马超趁机挣开桎梏,拉我向巷口跑去。
这时我又听到了一声枪响,很轻,像闭合的嘴唇发出“噗”声,然后温热的液体洒满我右半张脸,浓烈刺激的信息素,和血液一同渗进衣服、肌肤。
我没有感受到疼痛,只能感到一股巨力正推着我向前走,我们抢了一辆车,马超把我塞进后座。

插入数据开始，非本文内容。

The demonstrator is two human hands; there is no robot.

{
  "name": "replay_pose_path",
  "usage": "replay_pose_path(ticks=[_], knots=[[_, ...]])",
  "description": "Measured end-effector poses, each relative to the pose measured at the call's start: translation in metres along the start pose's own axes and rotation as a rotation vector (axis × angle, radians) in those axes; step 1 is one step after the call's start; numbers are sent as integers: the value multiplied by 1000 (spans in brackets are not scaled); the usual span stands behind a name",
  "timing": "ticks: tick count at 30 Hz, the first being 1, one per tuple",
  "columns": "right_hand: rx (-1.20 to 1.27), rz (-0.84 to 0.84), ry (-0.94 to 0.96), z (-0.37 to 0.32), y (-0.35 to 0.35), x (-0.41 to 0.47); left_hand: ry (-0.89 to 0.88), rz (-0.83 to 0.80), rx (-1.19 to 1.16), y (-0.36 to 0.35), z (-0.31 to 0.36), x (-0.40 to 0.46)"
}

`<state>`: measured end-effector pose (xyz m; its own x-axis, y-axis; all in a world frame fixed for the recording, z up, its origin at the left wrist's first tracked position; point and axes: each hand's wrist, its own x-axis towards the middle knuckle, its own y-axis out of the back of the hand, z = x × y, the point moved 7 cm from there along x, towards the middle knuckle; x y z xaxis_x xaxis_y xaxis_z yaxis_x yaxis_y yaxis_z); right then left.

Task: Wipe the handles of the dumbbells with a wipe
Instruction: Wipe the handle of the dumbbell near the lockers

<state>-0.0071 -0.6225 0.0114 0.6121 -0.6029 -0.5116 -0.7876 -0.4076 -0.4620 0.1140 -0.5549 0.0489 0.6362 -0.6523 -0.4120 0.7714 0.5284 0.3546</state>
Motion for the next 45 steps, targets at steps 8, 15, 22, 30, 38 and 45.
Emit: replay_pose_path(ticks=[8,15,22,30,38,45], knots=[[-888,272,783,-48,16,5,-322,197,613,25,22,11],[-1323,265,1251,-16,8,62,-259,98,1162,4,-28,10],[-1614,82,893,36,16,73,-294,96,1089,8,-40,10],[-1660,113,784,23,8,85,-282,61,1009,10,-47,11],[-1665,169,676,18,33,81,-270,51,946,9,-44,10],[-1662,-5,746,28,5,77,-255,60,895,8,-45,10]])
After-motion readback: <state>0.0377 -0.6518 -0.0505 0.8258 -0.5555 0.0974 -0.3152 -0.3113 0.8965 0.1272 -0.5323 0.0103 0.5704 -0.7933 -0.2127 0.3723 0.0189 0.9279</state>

直到开出了两个路口,我才反应过来,大叫:“让开,你连方向盘都握不住!”
我赶走驾驶座上的马超,双手握上方向盘,座椅靠垫上还沾着马超的鲜血。属于黑手党夫人的那一部分人格又冒出来,现在最好的选择是把车开到没有监控的荒郊野外,丢下马超,然后一个人逃走。他的特征太明显,黑皮、高个,一头小辫子,哪怕在监控里露个边边角角都会暴露行踪。

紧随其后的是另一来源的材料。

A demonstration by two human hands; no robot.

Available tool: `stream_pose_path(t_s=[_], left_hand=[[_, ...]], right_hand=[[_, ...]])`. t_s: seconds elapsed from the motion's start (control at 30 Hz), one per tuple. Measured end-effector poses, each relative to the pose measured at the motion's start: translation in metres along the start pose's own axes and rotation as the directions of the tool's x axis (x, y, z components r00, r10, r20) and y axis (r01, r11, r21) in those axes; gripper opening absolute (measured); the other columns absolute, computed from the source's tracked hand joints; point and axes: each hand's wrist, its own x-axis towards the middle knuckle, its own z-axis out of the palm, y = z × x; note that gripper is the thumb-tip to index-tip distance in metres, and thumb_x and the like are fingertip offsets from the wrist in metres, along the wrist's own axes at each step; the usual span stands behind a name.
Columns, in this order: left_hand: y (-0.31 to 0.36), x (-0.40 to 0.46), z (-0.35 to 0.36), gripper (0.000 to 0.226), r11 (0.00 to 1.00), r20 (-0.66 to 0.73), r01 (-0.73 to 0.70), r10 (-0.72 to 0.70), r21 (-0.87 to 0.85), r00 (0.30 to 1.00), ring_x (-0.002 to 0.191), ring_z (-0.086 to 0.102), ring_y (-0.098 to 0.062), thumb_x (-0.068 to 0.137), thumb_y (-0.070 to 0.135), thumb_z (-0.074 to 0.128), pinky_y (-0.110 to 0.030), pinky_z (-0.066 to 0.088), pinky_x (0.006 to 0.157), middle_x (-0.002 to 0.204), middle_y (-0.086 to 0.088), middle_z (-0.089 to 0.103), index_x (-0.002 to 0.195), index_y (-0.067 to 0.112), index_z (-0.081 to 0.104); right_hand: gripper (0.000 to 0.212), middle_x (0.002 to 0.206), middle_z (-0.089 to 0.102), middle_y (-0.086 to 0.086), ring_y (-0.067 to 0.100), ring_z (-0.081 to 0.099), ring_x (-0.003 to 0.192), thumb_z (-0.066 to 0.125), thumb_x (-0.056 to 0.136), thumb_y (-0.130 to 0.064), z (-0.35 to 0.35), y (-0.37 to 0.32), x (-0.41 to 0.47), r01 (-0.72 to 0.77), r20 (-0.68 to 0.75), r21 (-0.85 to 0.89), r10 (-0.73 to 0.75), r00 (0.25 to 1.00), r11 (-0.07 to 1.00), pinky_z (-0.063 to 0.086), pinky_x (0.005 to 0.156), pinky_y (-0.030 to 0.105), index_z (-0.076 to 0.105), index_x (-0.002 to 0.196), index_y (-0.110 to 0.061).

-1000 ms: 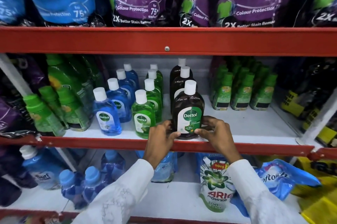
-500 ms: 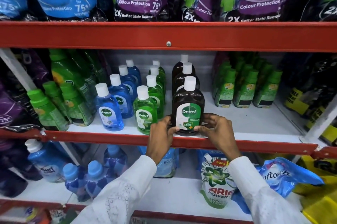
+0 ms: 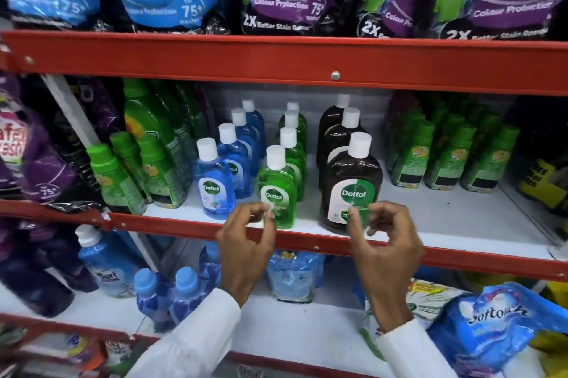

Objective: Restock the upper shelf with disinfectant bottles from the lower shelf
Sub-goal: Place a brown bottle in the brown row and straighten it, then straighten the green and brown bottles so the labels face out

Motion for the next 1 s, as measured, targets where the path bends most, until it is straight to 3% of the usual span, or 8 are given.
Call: stream_pose_path(t_s=[0.07,0.2,0.27,0.37,0.47,0.63,0.87,1.0], left_hand=[[-0.013,0.011,-0.007,0.027,0.998,0.033,0.062,-0.063,0.011,0.997,0.094,0.063,-0.008,0.080,0.016,0.063,-0.015,0.047,0.087,0.105,0.000,0.067,0.107,0.016,0.063],[-0.044,0.026,-0.003,0.059,0.986,0.276,0.106,-0.139,0.130,0.951,0.112,0.060,-0.023,0.079,0.024,0.058,-0.040,0.050,0.100,0.128,-0.012,0.060,0.134,0.008,0.044],[-0.050,0.032,0.000,0.051,0.991,0.375,0.102,-0.129,0.092,0.918,0.103,0.065,-0.007,0.084,0.023,0.063,-0.035,0.054,0.095,0.120,-0.010,0.068,0.130,0.009,0.047],[-0.056,0.039,0.004,0.037,0.996,0.402,0.068,-0.086,0.060,0.912,0.084,0.059,0.019,0.084,0.019,0.072,-0.008,0.050,0.084,0.105,-0.002,0.075,0.117,0.014,0.059],[-0.057,0.037,0.008,0.037,0.993,0.398,0.118,-0.098,-0.025,0.912,0.086,0.067,0.008,0.081,0.022,0.077,-0.019,0.056,0.083,0.101,0.002,0.074,0.114,0.015,0.062],[-0.056,0.037,0.013,0.037,0.981,0.415,0.168,-0.112,-0.102,0.903,0.080,0.063,0.018,0.079,0.013,0.078,-0.002,0.048,0.071,0.095,0.009,0.068,0.113,0.010,0.064],[-0.058,0.039,0.012,0.037,0.990,0.411,0.119,-0.079,-0.074,0.908,0.089,0.064,0.013,0.080,0.023,0.078,-0.008,0.051,0.080,0.105,0.003,0.074,0.114,0.017,0.065],[-0.051,0.036,0.005,0.049,0.974,0.437,0.181,-0.105,-0.136,0.893,0.088,0.062,0.016,0.080,0.022,0.078,-0.006,0.049,0.081,0.112,0.005,0.068,0.124,0.012,0.059]], right_hand=[[0.020,0.085,0.071,-0.001,0.014,0.068,0.073,0.078,0.083,-0.013,0.029,-0.007,-0.009,0.004,0.184,0.021,-0.008,0.983,1.000,0.058,0.070,0.030,0.066,0.098,-0.021],[0.041,0.113,0.076,0.006,0.019,0.072,0.101,0.074,0.087,-0.019,0.078,0.006,-0.017,-0.002,0.471,-0.074,0.037,0.882,0.997,0.057,0.093,0.037,0.062,0.126,-0.013],[0.041,0.114,0.076,0.010,0.024,0.072,0.104,0.072,0.089,-0.023,0.090,0.014,-0.016,0.015,0.515,-0.124,0.051,0.856,0.992,0.056,0.093,0.038,0.061,0.127,-0.010],[0.033,0.108,0.078,0.010,0.026,0.074,0.100,0.069,0.092,-0.020,0.095,0.020,-0.013,-0.002,0.526,-0.172,0.094,0.845,0.985,0.057,0.089,0.039,0.064,0.122,-0.009],[0.023,0.103,0.079,0.010,0.024,0.075,0.094,0.067,0.093,-0.012,0.094,0.023,-0.010,-0.034,0.488,-0.175,0.116,0.865,0.984,0.059,0.085,0.041,0.067,0.116,-0.008],[0.023,0.101,0.079,0.011,0.026,0.075,0.092,0.065,0.094,-0.011,0.096,0.026,-0.012,-0.029,0.450,-0.198,0.117,0.885,0.980,0.059,0.084,0.040,0.066,0.117,-0.007],[0.025,0.102,0.078,0.016,0.029,0.075,0.093,0.065,0.093,-0.007,0.097,0.021,-0.015,-0.035,0.400,-0.235,0.130,0.907,0.971,0.058,0.086,0.037,0.066,0.118,-0.004],[0.034,0.110,0.077,0.009,0.020,0.074,0.096,0.070,0.090,-0.009,0.093,0.016,-0.017,-0.115,0.357,-0.187,0.177,0.917,0.976,0.059,0.093,0.036,0.066,0.123,-0.005]])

马超在我旁边,皱着眉头,试图神手指进背后的弹孔挖出子弹。车里充满了血腥味和沉闷的喘息,因为失血过多,他脸上日晒出的红晕都变淡了,嘴唇也透出青白。
我犯了好几次病的心脏似乎终于适应了高压环境,在胸腔里妥帖驯服地规律跳动。
“别抠了,你会弄坏伤口。”我随口说,“先找个东西压住,等下处理。”
“只是一点小伤。”马超低声说,“那个狙击手的枪法,真够劲的,差点该打断我脖子……看前两次那样,还以为是个花架子。”
“别说话了。他们不会杀你,也不会杀我,现在郿坞在张辽和马腾手里,他们想要郿坞,死人可当不了肉票。”

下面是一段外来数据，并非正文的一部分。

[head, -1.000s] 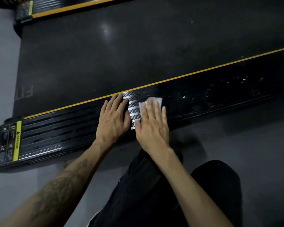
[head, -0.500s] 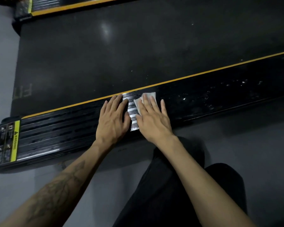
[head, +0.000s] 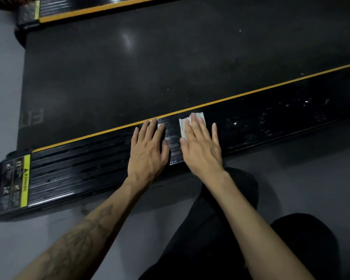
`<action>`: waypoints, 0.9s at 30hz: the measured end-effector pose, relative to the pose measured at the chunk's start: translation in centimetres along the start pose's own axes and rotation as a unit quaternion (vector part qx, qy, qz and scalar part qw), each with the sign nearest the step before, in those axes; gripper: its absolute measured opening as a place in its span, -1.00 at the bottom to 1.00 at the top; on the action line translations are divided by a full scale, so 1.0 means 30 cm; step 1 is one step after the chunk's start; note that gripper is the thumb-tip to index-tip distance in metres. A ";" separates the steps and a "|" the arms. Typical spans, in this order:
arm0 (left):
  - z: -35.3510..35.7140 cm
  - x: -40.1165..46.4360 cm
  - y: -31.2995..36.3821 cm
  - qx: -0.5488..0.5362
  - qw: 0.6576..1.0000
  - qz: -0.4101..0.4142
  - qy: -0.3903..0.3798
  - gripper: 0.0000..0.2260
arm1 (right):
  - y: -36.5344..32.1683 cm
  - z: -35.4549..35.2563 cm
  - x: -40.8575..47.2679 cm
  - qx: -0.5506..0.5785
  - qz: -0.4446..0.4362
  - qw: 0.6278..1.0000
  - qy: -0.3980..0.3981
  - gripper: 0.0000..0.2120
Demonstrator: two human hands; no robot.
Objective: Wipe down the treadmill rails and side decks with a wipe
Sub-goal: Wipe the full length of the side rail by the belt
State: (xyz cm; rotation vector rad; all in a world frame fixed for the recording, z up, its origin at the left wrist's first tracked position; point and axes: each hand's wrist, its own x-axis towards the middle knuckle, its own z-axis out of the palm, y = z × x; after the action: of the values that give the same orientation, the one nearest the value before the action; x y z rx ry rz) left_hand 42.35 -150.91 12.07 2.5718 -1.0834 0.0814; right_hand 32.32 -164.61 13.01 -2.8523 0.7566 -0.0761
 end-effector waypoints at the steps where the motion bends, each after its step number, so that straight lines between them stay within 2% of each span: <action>1: 0.001 0.001 0.000 0.002 1.000 0.000 0.003 -0.50 | -0.006 0.005 -0.021 0.003 0.011 1.000 0.014 -0.36; 4: 0.003 -0.003 -0.001 0.003 1.000 0.002 0.011 -0.50 | -0.045 0.023 -0.048 0.013 -0.002 1.000 0.019 -0.38; 8: 0.005 -0.003 0.003 0.012 1.000 0.003 0.014 -0.51 | -0.043 -0.002 0.036 -0.014 -0.037 0.998 -0.046 -0.40; 11: 0.005 0.002 0.005 0.017 1.000 0.000 0.013 -0.51 | -0.010 -0.019 0.062 -0.023 -0.002 0.999 -0.034 -0.30; 14: 0.005 0.007 0.003 0.018 1.000 -0.003 0.006 -0.51 | -0.026 -0.015 0.011 -0.023 0.023 0.999 -0.015 -0.33; 17: 0.013 0.009 0.001 0.018 1.000 -0.003 0.010 -0.51 | -0.074 -0.006 -0.014 -0.007 0.000 0.999 -0.031 -0.36; 21: 0.016 0.006 0.004 0.015 1.000 -0.007 0.014 -0.52 | -0.065 -0.015 0.073 -0.037 -0.049 0.996 -0.061 -0.43; 27: 0.011 0.001 0.007 0.011 1.000 -0.005 0.026 -0.52 | -0.009 -0.022 0.062 -0.024 -0.005 0.999 -0.038 -0.41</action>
State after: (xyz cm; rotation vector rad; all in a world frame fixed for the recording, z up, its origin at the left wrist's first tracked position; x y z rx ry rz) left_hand 42.20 -151.19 11.82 2.5796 -1.0567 0.1584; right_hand 34.02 -165.41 13.70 -2.8869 0.7390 0.0486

这句话纯粹安慰马超。事实上,很少有拿别人家成年的儿子来当肉票的,尤其像马超这种,家里上有兄长下有弟弟,脑子还不好使,论资排辈或者勾心斗角都拿不到头筹,如果不想屈居在胜家手下,只能出去自立门户。如果被人绑架了拿去和家族换利益,只会沦为弃子或笑柄。
“我可不给他们当肉票,哈——呃!”
马超用两根手指扯开左肩的伤口,流出大量鲜血。